Crossing the street, we are inferior to any crossing street light
It’s intriguing how we rely on a luminous traffic signal to navigate our path, adhering to its guidance as if our safety hinges upon it. It transforms us into players in a game, maneuvering through the potential danger posed by passing vehicles, resembling a cynical game embedded within our daily routines– an unavoidable obstacle that we must overcome to reach the next level. Any repetitive occurrence can amplify this sense of cyberness, as the familiarity of a particular routine imbues our surroundings with a surreal, almost game-like quality reminiscent of digital media and gaming environments– that we much get through each obstacle to reach the next level.

Overlapping voices Multiple sounds can be a disturbing digital aspect proven overwhelming in continuous cycles. I find that more than one voice feels unnatural in many senses, within a crowd, focusing on the voices can be overwhelming in many cases. The overstimulation of voices combining can be described as digital, to have many entities in once place to the point that our audio sensory is becoming overwhelmed. It feels unnatural to constantly attempt to focus on more than one noise, which is why I believe the existence of musical sets are so intriguing to most, because of the constant overstimulation it provides and in many cases can allow humans to easily let go and become one with the moment instead of attempting to focus on anything small.  

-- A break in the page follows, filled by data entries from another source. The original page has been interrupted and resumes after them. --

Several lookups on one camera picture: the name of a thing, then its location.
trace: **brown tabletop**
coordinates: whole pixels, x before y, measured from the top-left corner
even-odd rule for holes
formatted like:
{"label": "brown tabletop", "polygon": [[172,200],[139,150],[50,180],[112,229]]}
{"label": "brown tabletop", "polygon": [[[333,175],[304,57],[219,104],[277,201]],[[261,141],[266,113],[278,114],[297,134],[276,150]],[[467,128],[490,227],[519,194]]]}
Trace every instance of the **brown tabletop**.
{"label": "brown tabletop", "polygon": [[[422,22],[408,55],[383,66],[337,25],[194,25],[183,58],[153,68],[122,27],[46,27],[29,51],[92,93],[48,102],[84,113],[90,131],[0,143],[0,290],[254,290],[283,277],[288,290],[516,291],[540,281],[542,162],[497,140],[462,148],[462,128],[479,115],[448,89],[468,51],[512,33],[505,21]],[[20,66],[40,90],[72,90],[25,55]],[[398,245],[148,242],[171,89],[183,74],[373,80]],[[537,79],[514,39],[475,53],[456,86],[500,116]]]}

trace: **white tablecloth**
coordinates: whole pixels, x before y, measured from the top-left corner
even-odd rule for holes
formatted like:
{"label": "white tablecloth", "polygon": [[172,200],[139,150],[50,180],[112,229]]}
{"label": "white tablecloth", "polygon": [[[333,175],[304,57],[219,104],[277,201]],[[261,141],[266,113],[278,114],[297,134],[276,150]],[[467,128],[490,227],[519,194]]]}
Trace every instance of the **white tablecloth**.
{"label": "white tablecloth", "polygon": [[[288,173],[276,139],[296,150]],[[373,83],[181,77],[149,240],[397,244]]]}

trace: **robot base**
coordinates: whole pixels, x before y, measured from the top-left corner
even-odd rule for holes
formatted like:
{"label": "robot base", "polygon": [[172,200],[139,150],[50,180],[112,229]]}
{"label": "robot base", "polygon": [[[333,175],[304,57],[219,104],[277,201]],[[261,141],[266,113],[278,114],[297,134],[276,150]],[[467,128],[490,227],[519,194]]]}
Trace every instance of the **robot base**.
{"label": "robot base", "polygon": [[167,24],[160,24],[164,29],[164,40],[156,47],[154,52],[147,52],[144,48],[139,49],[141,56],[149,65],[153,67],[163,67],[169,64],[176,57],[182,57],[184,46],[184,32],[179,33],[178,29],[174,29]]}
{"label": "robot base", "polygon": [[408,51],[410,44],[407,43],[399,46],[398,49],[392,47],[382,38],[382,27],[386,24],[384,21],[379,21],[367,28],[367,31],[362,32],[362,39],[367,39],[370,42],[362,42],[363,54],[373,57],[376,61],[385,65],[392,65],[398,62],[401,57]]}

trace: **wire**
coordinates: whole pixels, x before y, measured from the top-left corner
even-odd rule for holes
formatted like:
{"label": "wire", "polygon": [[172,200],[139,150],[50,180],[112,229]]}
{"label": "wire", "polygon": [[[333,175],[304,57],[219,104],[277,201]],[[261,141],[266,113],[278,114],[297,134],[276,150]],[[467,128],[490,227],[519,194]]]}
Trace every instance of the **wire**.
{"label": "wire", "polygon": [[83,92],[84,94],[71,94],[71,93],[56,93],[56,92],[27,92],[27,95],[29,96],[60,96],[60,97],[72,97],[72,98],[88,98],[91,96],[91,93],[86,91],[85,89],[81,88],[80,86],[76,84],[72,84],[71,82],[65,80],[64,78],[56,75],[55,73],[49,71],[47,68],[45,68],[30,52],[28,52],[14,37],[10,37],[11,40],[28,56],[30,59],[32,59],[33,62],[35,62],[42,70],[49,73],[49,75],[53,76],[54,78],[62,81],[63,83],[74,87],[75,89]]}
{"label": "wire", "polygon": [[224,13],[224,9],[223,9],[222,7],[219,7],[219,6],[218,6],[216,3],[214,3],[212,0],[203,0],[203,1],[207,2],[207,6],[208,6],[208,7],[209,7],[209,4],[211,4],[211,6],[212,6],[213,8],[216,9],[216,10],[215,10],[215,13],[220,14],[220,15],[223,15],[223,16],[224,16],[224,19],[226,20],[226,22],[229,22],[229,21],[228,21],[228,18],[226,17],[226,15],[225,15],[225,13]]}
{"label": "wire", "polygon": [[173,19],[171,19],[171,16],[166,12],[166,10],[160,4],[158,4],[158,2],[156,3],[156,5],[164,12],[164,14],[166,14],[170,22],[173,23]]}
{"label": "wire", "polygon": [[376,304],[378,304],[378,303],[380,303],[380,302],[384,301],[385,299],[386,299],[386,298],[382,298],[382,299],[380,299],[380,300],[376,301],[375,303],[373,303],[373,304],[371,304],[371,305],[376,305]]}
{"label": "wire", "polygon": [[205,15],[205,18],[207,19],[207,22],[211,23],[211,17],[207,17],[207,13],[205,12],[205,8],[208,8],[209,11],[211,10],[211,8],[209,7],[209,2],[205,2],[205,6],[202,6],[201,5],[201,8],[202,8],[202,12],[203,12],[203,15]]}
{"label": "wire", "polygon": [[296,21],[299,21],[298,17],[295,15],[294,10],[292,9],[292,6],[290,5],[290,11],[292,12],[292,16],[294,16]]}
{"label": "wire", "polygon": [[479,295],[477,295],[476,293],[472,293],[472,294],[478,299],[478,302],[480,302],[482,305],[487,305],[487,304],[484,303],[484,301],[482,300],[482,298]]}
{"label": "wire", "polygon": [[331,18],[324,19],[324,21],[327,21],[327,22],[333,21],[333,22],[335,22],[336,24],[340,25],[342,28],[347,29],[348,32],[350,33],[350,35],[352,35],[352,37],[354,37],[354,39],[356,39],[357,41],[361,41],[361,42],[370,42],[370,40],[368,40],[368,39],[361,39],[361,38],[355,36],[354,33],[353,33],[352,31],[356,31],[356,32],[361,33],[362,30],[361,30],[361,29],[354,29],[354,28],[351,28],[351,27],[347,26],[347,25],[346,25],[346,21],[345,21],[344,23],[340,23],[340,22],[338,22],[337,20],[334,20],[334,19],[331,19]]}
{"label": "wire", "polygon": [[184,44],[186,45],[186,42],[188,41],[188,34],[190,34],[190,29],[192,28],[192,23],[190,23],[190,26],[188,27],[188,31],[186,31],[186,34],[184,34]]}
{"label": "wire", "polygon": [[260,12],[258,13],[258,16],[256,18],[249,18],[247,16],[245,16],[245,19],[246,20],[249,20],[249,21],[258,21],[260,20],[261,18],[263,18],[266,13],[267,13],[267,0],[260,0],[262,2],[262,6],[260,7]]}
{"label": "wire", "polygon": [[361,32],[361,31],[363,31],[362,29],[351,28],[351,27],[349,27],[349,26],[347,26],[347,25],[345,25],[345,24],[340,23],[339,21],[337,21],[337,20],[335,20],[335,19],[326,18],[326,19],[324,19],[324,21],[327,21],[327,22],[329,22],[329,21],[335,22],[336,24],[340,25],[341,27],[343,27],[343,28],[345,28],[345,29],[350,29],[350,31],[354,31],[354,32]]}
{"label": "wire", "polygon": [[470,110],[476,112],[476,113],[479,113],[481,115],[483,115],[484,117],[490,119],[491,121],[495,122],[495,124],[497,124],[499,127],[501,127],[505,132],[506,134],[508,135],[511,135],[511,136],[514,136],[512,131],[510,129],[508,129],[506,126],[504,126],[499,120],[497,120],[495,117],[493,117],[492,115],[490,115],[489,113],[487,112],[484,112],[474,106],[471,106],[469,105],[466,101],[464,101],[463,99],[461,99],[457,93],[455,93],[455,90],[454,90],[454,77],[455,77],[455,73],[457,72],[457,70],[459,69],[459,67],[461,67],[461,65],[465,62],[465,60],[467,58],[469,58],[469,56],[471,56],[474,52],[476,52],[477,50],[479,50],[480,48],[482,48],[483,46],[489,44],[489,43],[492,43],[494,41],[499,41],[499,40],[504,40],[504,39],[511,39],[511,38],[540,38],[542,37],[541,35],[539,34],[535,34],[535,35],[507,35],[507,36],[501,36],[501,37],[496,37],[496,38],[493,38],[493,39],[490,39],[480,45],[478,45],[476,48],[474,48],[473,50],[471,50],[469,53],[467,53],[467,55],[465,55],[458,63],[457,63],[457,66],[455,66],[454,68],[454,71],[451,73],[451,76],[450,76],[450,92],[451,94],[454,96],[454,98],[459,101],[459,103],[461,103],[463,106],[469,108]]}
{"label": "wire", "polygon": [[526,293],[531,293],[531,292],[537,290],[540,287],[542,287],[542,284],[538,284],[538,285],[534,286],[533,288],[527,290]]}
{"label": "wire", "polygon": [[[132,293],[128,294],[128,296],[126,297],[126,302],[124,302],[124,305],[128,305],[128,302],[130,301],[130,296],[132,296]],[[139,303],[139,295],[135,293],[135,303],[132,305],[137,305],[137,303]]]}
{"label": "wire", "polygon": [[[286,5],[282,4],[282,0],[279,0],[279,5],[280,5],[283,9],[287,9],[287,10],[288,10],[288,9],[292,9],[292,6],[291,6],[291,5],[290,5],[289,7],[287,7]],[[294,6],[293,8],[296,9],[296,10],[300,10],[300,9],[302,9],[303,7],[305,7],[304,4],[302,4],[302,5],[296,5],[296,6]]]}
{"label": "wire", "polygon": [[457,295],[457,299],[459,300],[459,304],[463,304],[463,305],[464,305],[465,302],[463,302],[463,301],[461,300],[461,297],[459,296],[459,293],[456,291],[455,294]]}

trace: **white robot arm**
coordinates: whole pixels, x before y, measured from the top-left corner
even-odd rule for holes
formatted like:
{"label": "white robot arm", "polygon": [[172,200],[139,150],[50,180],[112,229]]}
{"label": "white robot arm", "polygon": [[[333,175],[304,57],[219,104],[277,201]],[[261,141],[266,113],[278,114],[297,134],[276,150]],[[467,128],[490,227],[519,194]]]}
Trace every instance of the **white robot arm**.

Windows, a screen to the natural world
Windows serve as portals connecting our enclosed spaces to the vast expanse of the outside world, providing fleeting glimpses into the external environment as we navigate our daily lives indoors. I perceive windows as embodying a digital essence in many instances, as they often present transient and ephemeral moments that require prolonged attention to be fully appreciated. Similar to digital spaces, windows offer a brief interlude of enjoyment, bridging the gap between physical reality and the virtual realm.